As to rewinding a motor for a higher voltage, the controlling effect is called "stacking factor", the number of turns you can fit in a space compared to the theoretical number if every turn could be perfectly even and in line with other turns. In some cases such as transformers, the advantage is to the lower voltage winding because you can use rectangular wire and make nearly perfect layers. In motor armatures you are pretty much limited to scramble, AKA random winding. In perfect layer windings, any wire size will fill the same space with the same amount of copper, the only differences will be secondary ones like the ratio of the insulation to copper area.
In the use discussed here, you could run the motor at a much higher voltage by pinning it to the middle of the voltage, 250-0-250, each side never exceeding 250 volts to ground, the controlling factor being the insulation between the coils and the armature laminations and the turn to turn insulation.

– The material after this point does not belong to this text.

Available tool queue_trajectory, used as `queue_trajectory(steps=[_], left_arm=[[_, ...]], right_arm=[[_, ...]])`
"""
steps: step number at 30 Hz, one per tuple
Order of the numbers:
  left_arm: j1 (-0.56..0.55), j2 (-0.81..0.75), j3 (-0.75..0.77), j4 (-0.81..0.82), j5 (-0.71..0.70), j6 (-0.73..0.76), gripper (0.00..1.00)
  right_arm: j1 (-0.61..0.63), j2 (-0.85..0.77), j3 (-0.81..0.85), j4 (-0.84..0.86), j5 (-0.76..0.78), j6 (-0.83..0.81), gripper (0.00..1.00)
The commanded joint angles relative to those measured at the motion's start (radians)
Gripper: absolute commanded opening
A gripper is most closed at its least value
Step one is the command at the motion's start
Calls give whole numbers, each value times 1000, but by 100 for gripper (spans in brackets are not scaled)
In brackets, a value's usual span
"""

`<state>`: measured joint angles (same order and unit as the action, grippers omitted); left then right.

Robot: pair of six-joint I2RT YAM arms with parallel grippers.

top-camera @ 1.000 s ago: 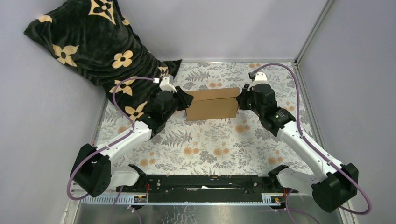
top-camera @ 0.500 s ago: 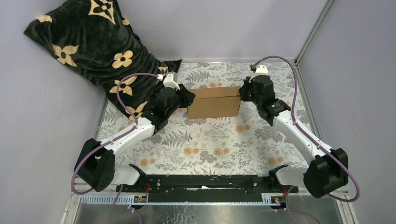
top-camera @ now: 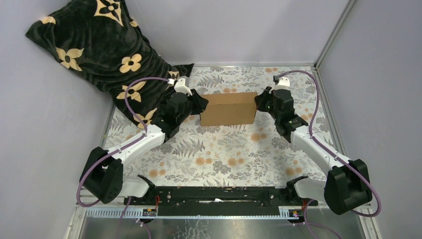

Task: Fold the paper box

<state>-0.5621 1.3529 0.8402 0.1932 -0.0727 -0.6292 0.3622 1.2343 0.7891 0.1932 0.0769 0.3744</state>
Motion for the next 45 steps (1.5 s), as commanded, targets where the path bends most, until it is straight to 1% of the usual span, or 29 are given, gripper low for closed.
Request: queue_trajectory(steps=[1,3,9,12,17,21,27,29,34,37,41,45], left_arm=[[1,72,-75,-295,29,32,34],[1,74,-74,-290,31,28,34],[1,66,-37,-272,56,53,36],[1,62,10,-301,62,75,37],[1,70,71,-337,53,94,38],[1,73,76,-340,47,94,38],[1,84,77,-336,47,88,38],[1,87,81,-339,46,89,39],[1,92,82,-342,40,92,39],[1,94,76,-335,42,88,39],[1,103,75,-324,51,83,39],[1,107,84,-324,45,88,39]], right_arm=[[3,30,-47,-188,-14,21,0],[3,29,-51,-219,-25,22,0],[3,-4,-33,-203,-73,12,0],[3,-25,56,-229,-74,-13,2],[3,12,236,-287,-164,-41,4],[3,48,314,-285,-264,-27,3],[17,100,302,-206,-406,35,2],[38,120,284,-160,-429,44,1],[74,197,257,-152,-423,51,0],[73,223,205,-141,-417,62,0],[73,195,144,-132,-382,62,0],[63,143,182,-185,-304,46,0]])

You could run near twice the normal base speed and only field weaken on a smaller portion of the range. You would need current control on the armature supply to avoid slamming it with 500 volts in a start. That is one reason I like saturable reactors which are intrinsically current limiting. The common form, not rapid reset reactors like the Hendy lathes use, can be dead shorted and will only supply the programmed current, giving a softer start than the original systems, less sparking on the brushes, etc.
In my experiments I found that regulation of the field supply was critical. At the top of the speed range speed control is flaky with a small variation of load or field voltage causing speed fluctuations.